Risks also increase when combined with other drugs to reduce unwanted side effects .
Decaduro Before & After Pictures Lost 3% body fat ★ ★ ★ ★ ☆ Decreased body fat, increased muscle definition... I’ve seen amazing results in stamina, muscle definition and body fat. Michael A. VIEW REVIEW Lost 20 LB fat & gained muscle ★ ★ ★ ★ ★ I went from 260lbs to 240lbs. My strength definitely increased all around and was able to workout harder and longer. Joey B. VIEW REVIEW Gained 20 LB lean muscle ★ ★ ★ ☆ ☆ Its been a month since I started and I have gained 20 pounds and also went up in strength between 30-60 pounds. James P. VIEW REVIEW Gained 6 LB muscle mass ★ ★ ★ ★ ☆ Ive had a big increase in energy levels and recovery time. I also added about 6lb in muscle mass so far. Jim E. VIEW REVIEW
Stacking Nandrolone Decanoate Stacking or combining other drugs with nandrolone decanoate is a common practice among bodybuilders and athletes in order to enhance benefits or decrease side effects.

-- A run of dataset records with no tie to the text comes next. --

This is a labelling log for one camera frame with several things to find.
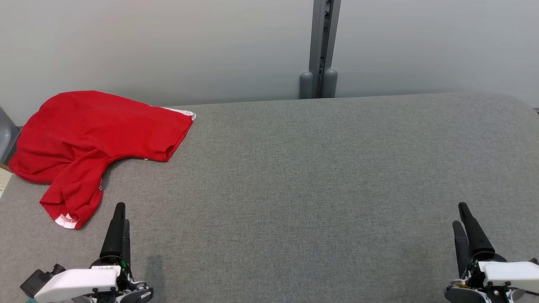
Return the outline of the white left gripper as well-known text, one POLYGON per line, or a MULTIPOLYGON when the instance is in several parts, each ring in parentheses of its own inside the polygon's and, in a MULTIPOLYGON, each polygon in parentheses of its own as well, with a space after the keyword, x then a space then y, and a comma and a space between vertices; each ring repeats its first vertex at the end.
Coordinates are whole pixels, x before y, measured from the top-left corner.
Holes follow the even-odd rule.
POLYGON ((148 303, 154 289, 145 281, 135 281, 130 266, 130 222, 125 219, 125 203, 119 202, 100 258, 89 268, 53 274, 33 299, 37 303, 148 303))

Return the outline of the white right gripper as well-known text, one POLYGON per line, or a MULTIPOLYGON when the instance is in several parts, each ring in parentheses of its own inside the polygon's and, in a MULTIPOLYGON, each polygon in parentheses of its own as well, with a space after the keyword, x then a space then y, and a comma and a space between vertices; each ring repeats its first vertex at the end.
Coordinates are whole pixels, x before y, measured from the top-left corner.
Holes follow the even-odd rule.
POLYGON ((524 295, 537 297, 538 260, 491 260, 495 256, 495 249, 478 220, 465 202, 460 202, 458 209, 465 228, 464 231, 460 222, 453 222, 460 278, 446 287, 445 299, 451 303, 515 303, 524 295))

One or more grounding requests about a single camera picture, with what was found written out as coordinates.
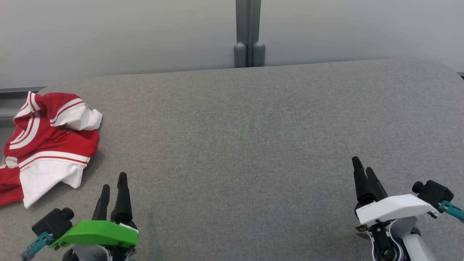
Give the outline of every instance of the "green plastic bracket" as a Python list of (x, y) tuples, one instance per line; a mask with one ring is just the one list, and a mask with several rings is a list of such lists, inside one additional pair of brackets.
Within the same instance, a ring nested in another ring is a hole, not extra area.
[(55, 248), (69, 244), (120, 246), (132, 248), (137, 245), (137, 231), (105, 220), (81, 221), (50, 245)]

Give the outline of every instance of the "white panel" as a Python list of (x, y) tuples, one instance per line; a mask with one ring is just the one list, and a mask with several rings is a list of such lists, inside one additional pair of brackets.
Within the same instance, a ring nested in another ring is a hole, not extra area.
[(266, 65), (417, 57), (464, 72), (463, 0), (263, 0)]
[(0, 89), (233, 68), (230, 0), (0, 0)]

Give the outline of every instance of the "gray fabric surface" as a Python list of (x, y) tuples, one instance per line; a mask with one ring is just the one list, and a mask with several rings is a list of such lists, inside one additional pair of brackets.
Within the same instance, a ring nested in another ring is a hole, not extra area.
[[(109, 76), (41, 91), (73, 92), (103, 114), (82, 186), (60, 184), (24, 209), (0, 208), (2, 260), (53, 208), (90, 219), (103, 184), (129, 176), (137, 261), (368, 261), (355, 235), (351, 157), (389, 195), (415, 181), (448, 186), (464, 205), (464, 81), (448, 67), (386, 59)], [(464, 226), (419, 219), (437, 260), (464, 257)], [(35, 260), (61, 260), (43, 250)]]

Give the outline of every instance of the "red and white jersey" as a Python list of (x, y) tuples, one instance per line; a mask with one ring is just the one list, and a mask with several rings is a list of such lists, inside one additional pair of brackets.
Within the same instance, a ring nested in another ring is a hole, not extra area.
[(23, 199), (28, 208), (60, 181), (79, 187), (97, 150), (101, 120), (75, 94), (29, 92), (3, 149), (0, 205)]

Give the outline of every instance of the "teal connector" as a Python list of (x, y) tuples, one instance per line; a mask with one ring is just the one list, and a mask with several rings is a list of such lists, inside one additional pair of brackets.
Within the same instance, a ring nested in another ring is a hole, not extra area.
[(460, 222), (464, 223), (464, 211), (456, 207), (455, 205), (451, 204), (451, 202), (443, 200), (439, 208), (443, 210), (444, 212), (450, 214), (451, 216), (459, 219)]
[(26, 251), (21, 254), (22, 261), (32, 260), (32, 258), (52, 240), (52, 237), (47, 232), (40, 234), (40, 236), (27, 247)]

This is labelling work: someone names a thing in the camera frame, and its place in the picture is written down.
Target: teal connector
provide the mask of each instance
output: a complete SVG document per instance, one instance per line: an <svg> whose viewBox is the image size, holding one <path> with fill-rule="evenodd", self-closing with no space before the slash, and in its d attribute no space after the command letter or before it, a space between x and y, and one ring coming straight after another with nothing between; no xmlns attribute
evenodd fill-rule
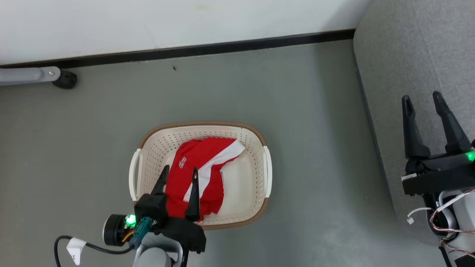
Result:
<svg viewBox="0 0 475 267"><path fill-rule="evenodd" d="M140 244L142 244L142 239L145 235L152 229L153 220L150 217L143 217L140 220L139 225L135 228L133 232L133 237L129 241L129 246L133 246L134 249L138 249Z"/></svg>

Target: laundry basket
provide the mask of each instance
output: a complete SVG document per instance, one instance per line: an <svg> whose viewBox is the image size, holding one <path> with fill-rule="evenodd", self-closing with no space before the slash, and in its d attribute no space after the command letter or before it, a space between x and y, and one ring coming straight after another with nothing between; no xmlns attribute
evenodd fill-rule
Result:
<svg viewBox="0 0 475 267"><path fill-rule="evenodd" d="M151 130L140 142L130 164L129 188L132 200L137 201L144 193L152 191L163 167L172 165L181 144L206 137L236 139L246 149L232 164L221 169L224 199L218 214L205 216L197 224L204 230L212 230L253 223L264 213L269 201L272 162L262 135L246 124L193 122L168 124Z"/></svg>

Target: black baseboard
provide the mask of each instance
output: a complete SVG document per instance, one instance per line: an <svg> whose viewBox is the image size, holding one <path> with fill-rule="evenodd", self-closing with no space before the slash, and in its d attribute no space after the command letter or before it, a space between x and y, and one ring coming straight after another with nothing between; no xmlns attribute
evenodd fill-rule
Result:
<svg viewBox="0 0 475 267"><path fill-rule="evenodd" d="M201 55L222 54L230 52L277 48L293 45L330 42L353 39L355 29L328 31L313 34L299 34L275 38L264 38L237 42L217 43L189 47L163 48L145 51L133 51L113 54L102 54L85 57L73 57L37 62L26 62L1 66L1 68L15 67L47 67L58 68L86 67L122 62L156 60L173 57L191 57Z"/></svg>

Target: red cloth
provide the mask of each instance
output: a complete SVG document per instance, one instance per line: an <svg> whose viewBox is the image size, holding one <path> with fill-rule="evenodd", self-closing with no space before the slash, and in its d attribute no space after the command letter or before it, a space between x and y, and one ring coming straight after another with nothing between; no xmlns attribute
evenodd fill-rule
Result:
<svg viewBox="0 0 475 267"><path fill-rule="evenodd" d="M167 211L171 217L185 217L191 192L193 169L198 168L200 216L218 213L224 189L220 170L244 150L235 139L206 138L182 144L176 152L167 179Z"/></svg>

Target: basket rim
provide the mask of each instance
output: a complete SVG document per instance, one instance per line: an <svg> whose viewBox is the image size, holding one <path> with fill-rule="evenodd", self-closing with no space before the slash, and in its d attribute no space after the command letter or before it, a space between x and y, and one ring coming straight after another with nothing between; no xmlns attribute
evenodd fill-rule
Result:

Antiestrogens like aromatase inhibitors (., anastrozole ) and selective estrogen receptor modulators (., tamoxifen , raloxifene ) can interfere with and prevent the estrogenic effects of nandrolone decanoate.  5α-Reductase inhibitors like finasteride and dutasteride can prevent the inactivation of nandrolone in so-called "androgenic" tissues like the skin , hair follicles , and prostate gland and may therefore considerably increase its androgenic side effects.  This is opposite to the case of most other AAS, which are either potentiated by 5α-reductase in such tissues or are not substrates of 5α-reductase.  Antiandrogens like cyproterone acetate , spironolactone , and bicalutamide can block both the anabolic and androgenic effects of AAS like nandrolone decanoate.